> DIRECTIONS
Your copy should match the records exactly, except that it contains no pictures.

> INPUT
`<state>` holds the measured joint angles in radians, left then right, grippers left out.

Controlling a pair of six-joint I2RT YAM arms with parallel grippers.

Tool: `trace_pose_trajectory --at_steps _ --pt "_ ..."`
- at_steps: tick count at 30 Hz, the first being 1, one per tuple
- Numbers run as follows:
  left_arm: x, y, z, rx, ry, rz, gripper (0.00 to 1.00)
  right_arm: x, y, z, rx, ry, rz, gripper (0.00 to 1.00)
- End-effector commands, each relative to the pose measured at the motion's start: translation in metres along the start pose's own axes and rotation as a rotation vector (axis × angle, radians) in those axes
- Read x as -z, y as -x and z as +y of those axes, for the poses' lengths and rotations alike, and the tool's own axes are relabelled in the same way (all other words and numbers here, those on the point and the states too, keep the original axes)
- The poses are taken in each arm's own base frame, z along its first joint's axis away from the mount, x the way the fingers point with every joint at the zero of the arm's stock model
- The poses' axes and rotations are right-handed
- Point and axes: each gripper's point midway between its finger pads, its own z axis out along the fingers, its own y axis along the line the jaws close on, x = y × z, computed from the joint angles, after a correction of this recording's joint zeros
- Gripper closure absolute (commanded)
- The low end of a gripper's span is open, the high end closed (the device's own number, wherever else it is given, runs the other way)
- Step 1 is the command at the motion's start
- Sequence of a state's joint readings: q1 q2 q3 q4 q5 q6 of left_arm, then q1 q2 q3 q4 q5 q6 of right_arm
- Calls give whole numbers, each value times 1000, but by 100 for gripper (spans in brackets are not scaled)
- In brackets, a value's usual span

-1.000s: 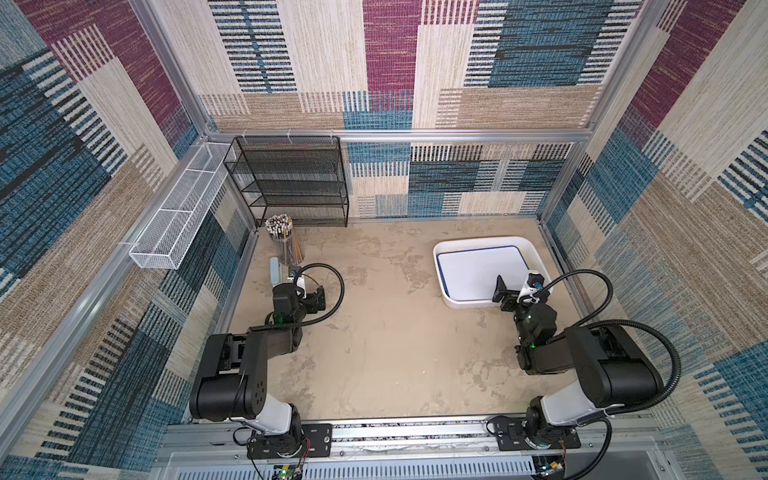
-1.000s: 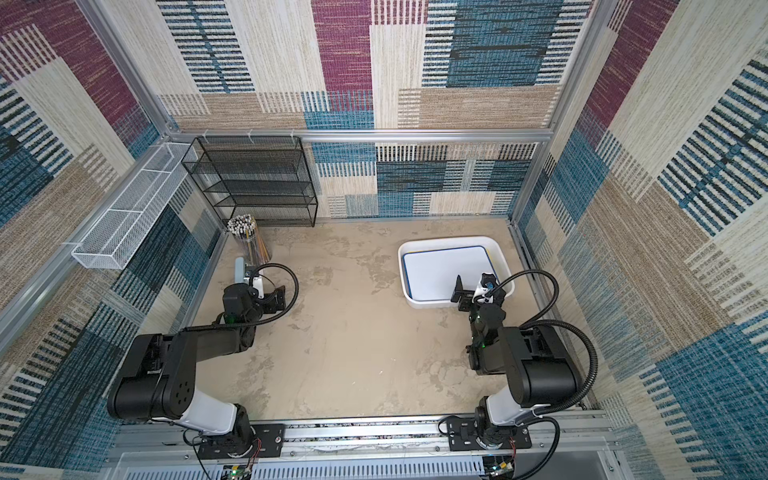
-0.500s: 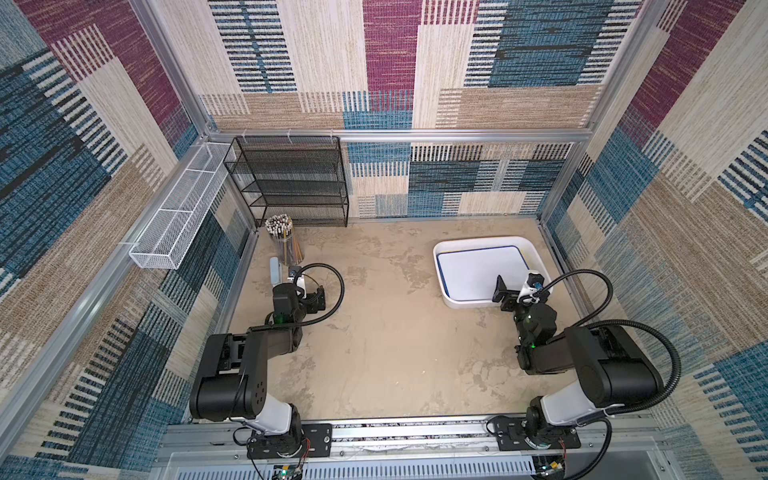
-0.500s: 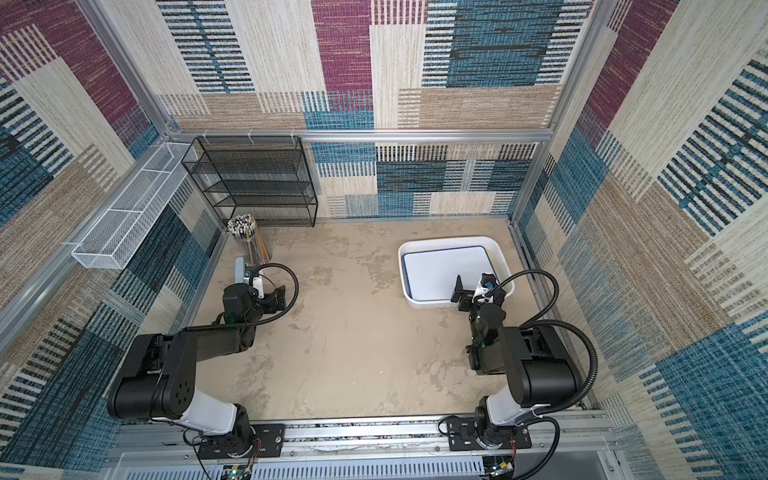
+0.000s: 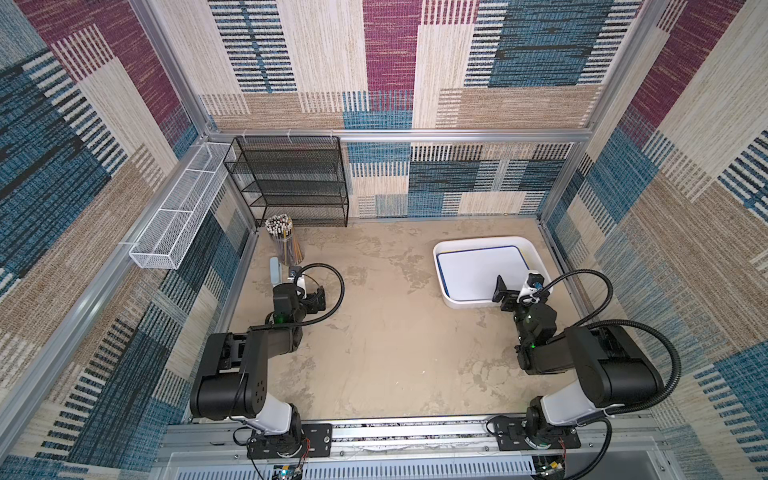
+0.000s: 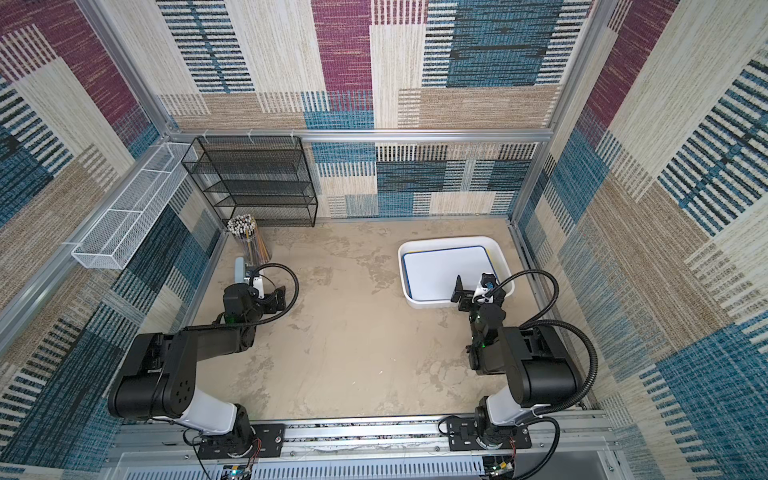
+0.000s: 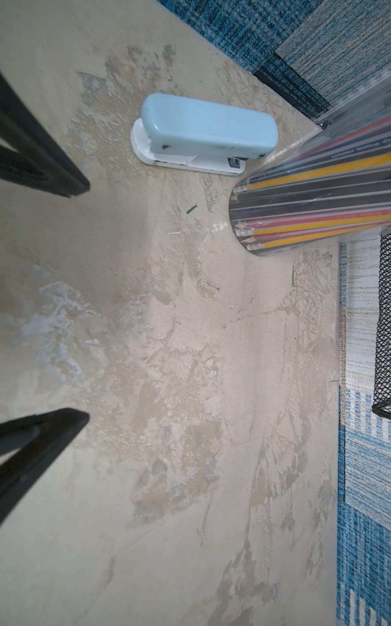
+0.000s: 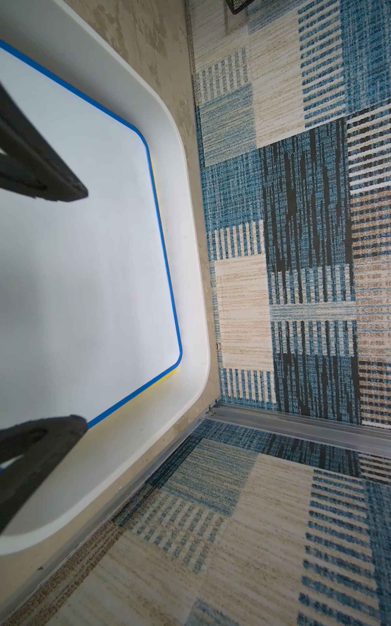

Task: Put the whiteboard into the storage box
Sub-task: Reset both arms

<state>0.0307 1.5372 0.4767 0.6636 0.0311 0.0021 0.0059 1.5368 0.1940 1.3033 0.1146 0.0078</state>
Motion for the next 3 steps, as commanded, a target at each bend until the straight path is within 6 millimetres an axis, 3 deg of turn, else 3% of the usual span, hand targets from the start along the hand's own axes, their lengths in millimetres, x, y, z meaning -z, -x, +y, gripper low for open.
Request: trace_pose_trajectory --at_steps 1,3 --pt "1 9 0 -11 -4 -33 1 1 4 1 -8 5 -17 0" --pt "2 10 -1 -11 -5 -37 0 1 4 1 -7 5 -15 0"
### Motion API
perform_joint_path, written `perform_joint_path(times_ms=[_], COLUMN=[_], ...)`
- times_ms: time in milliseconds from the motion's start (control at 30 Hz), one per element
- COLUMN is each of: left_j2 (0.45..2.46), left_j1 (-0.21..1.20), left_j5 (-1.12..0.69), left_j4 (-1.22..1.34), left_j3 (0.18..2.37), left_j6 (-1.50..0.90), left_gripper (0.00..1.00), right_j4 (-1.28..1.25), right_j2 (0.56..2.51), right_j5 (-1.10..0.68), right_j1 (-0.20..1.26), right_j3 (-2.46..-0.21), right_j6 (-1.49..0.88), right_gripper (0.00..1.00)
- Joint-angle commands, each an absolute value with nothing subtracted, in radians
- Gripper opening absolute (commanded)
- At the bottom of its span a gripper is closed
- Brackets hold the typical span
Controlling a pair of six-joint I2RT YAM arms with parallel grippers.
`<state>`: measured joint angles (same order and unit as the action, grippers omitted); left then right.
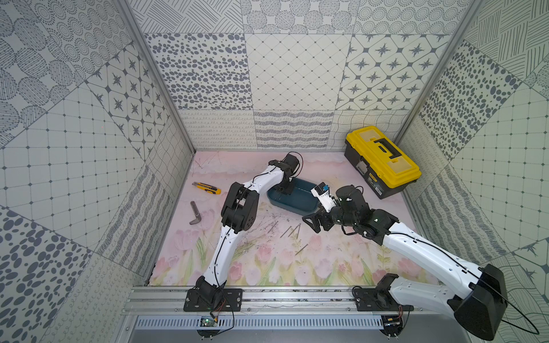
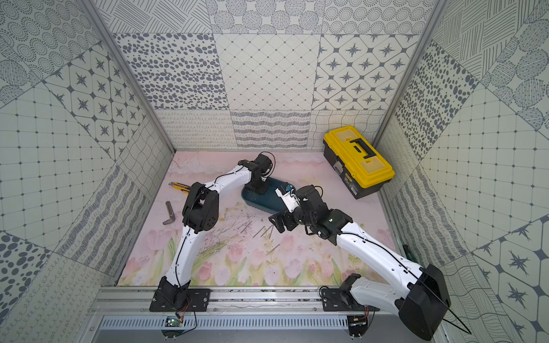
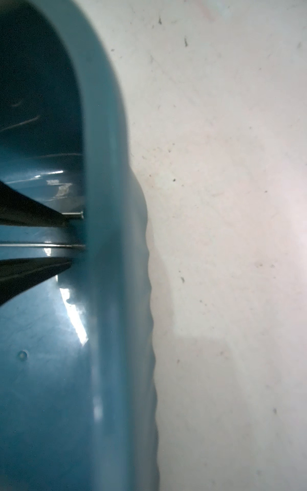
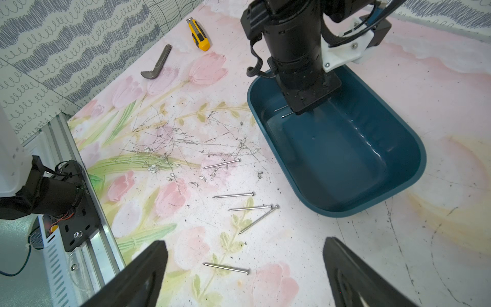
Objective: Put the nails on the desktop into the storage box
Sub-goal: Place the nail in the storage box.
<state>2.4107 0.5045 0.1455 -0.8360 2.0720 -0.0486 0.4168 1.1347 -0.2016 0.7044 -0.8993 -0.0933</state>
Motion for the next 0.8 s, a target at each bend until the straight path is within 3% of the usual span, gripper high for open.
perform_joint_path(times_ms=[0,500,767], left_j2=[2.375,2.204,1.964], left_j1=[0.520,0.567,0.574], left_j5=[0.164,0.205,0.216], left_j4=[-0.842,-0.862,-0.857], left_j3=[2.083,2.059,1.861], left_j6=[-0.034,-0.062,-0.113], left_gripper=[0.25,0.29,0.29], right_j4=[0.375,0.380,0.414], right_j2=[1.133,1.087,1.074], right_j5=[-0.210,-0.192,-0.154], right_j1=[0.698,0.698,0.699], right_j3=[-0.895,-0.916,-0.964], right_j6=[-0.093,-0.091,-0.093], right_gripper=[0.97,0.97,0.97])
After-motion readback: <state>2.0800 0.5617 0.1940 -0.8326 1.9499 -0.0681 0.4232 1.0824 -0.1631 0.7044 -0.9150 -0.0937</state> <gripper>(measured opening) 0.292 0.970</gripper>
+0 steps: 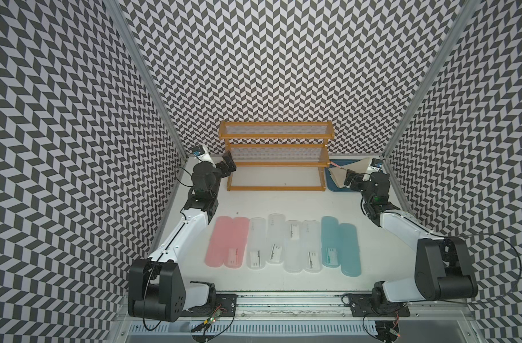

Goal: Place the pencil cases on the shelf according to color
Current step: Move the pencil case to the center of the board.

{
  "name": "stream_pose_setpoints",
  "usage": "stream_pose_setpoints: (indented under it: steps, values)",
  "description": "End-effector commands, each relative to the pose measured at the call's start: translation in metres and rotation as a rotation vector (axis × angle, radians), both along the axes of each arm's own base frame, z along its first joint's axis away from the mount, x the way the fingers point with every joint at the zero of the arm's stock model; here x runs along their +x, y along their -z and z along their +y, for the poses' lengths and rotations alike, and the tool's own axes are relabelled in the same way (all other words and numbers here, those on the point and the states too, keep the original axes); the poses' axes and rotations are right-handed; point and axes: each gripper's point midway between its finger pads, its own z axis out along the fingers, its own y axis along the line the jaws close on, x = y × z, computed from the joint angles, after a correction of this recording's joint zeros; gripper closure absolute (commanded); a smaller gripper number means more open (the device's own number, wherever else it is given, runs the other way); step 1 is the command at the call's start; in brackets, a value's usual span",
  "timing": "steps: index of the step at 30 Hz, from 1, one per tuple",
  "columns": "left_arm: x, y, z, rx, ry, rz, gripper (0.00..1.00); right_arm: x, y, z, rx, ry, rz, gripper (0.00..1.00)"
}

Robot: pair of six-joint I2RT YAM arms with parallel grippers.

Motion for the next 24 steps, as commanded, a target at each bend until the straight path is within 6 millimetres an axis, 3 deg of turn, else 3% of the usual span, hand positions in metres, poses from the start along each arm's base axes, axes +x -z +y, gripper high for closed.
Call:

> ANSWER TO THIS PROBLEM
`<state>` holds the measured joint angles in radians, left then right, grippers left out.

Controlling a pair of six-joint I2RT YAM arms with parallel grippers.

Tool: `trace_pose_trajectory --at_steps _ --pt "_ ..."`
- at_steps: tick count at 30 Hz, the first being 1, one per tuple
- Numbers run as follows:
  left_arm: x, y, z, rx, ry, rz, gripper (0.00 to 1.00)
  right_arm: x, y, z, rx, ry, rz, gripper (0.00 to 1.00)
- End-effector commands, each relative to the pose measured at the motion's start: translation in metres along the start pose's own axes and rotation as a rotation vector (axis × angle, radians) in those axes
- Read x as -z, y as -x and z as +y of those axes, for the poses' lengths and rotations alike, and the tool's own axes are relabelled in the same way (all other words and numbers here, those on the point and the states too, keep the original axes)
- The poses are taken in each arm's own base frame, z along its first joint's axis away from the mount, x the way the fingers point with every joint at the zero of the arm's stock model
- The poses' axes and rotations are right-handed
- Point and axes: each gripper's point midway between its finger pads, its own z axis out along the fingers, its own y axis along the line the jaws close on, x = y × z, computed from the joint angles, after a correction of this recording's joint zeros
- Gripper closure absolute (commanded)
- The low end of a gripper's span is open, the high end closed (the device's own number, wherever else it is given, runs the other way)
- Step 1 is the command at the motion's start
- Sequence of a state's joint readings: q1 q2 q3 q4 q5 q6 of left_arm, then q1 q2 q3 q4 q5 q6 of right_arm
- Calls give whole numbers, each value times 1000, but by 100 for gripper (spans in brackets are not scaled)
- In brackets, a value's usual span

-1.000s: 
-1.000s: 
-0.500s: 
-0.500s: 
+0.000s: 
+0.000s: 
+0.000s: 
+0.000s: 

Task: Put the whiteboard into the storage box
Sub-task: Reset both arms

<state>0.0307 1.5372 0.4767 0.6636 0.0311 0.0021 0.0059 1.5368 0.1940 1.3033 0.1146 0.0078</state>
Motion for the next 3 steps, as commanded, a target at each bend until the straight path is within 6 millimetres an axis, 3 deg of turn, else 3% of the usual span, hand targets from the start along the hand's own axes, their lengths in millimetres, x, y, z meaning -z, -x, +y, gripper low for open.
Request: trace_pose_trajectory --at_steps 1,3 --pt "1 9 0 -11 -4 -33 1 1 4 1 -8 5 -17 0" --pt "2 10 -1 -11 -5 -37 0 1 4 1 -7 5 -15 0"
### Motion API
perform_joint_path, written `perform_joint_path(times_ms=[_], COLUMN=[_], ...)`
- times_ms: time in milliseconds from the motion's start (control at 30 Hz), one per element
- COLUMN is each of: left_j2 (0.45..2.46), left_j1 (-0.21..1.20), left_j5 (-1.12..0.69), left_j4 (-1.22..1.34), left_j3 (0.18..2.37), left_j6 (-1.50..0.90), left_gripper (0.00..1.00), right_j4 (-1.28..1.25), right_j2 (0.56..2.51), right_j5 (-1.10..0.68), right_j1 (-0.20..1.26), right_j3 (-2.46..-0.21), right_j6 (-1.49..0.88), right_gripper (0.00..1.00)
- Joint-angle commands, each an absolute value with nothing subtracted, in radians
- Gripper opening absolute (commanded)
- At the bottom of its span a gripper is closed
- Brackets hold the typical span
Controlling a pair of six-joint I2RT YAM arms with parallel grippers.
`<state>`: measured joint angles (same order and unit as the action, grippers omitted); left then right.
Objective: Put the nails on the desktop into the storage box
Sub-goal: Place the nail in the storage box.
<state>2.4107 0.5045 0.1455 -0.8360 2.0720 -0.0486 0.4168 1.1347 -0.2016 0.7044 -0.8993 -0.0933</state>
Motion for the next 0.8 s, a target at each bend until the straight path is within 3% of the usual span, gripper high for open.
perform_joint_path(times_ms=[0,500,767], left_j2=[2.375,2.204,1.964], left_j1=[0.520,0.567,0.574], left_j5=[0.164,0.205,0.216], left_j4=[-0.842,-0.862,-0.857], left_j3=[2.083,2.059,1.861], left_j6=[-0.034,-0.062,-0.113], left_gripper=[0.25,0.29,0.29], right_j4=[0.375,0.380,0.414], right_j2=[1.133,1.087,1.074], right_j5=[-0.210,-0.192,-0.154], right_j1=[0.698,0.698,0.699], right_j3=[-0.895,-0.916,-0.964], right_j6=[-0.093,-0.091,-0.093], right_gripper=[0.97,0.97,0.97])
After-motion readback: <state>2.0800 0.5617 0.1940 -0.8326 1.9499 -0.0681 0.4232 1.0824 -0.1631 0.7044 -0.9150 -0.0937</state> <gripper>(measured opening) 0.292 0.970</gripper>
+0 steps: 

Goal: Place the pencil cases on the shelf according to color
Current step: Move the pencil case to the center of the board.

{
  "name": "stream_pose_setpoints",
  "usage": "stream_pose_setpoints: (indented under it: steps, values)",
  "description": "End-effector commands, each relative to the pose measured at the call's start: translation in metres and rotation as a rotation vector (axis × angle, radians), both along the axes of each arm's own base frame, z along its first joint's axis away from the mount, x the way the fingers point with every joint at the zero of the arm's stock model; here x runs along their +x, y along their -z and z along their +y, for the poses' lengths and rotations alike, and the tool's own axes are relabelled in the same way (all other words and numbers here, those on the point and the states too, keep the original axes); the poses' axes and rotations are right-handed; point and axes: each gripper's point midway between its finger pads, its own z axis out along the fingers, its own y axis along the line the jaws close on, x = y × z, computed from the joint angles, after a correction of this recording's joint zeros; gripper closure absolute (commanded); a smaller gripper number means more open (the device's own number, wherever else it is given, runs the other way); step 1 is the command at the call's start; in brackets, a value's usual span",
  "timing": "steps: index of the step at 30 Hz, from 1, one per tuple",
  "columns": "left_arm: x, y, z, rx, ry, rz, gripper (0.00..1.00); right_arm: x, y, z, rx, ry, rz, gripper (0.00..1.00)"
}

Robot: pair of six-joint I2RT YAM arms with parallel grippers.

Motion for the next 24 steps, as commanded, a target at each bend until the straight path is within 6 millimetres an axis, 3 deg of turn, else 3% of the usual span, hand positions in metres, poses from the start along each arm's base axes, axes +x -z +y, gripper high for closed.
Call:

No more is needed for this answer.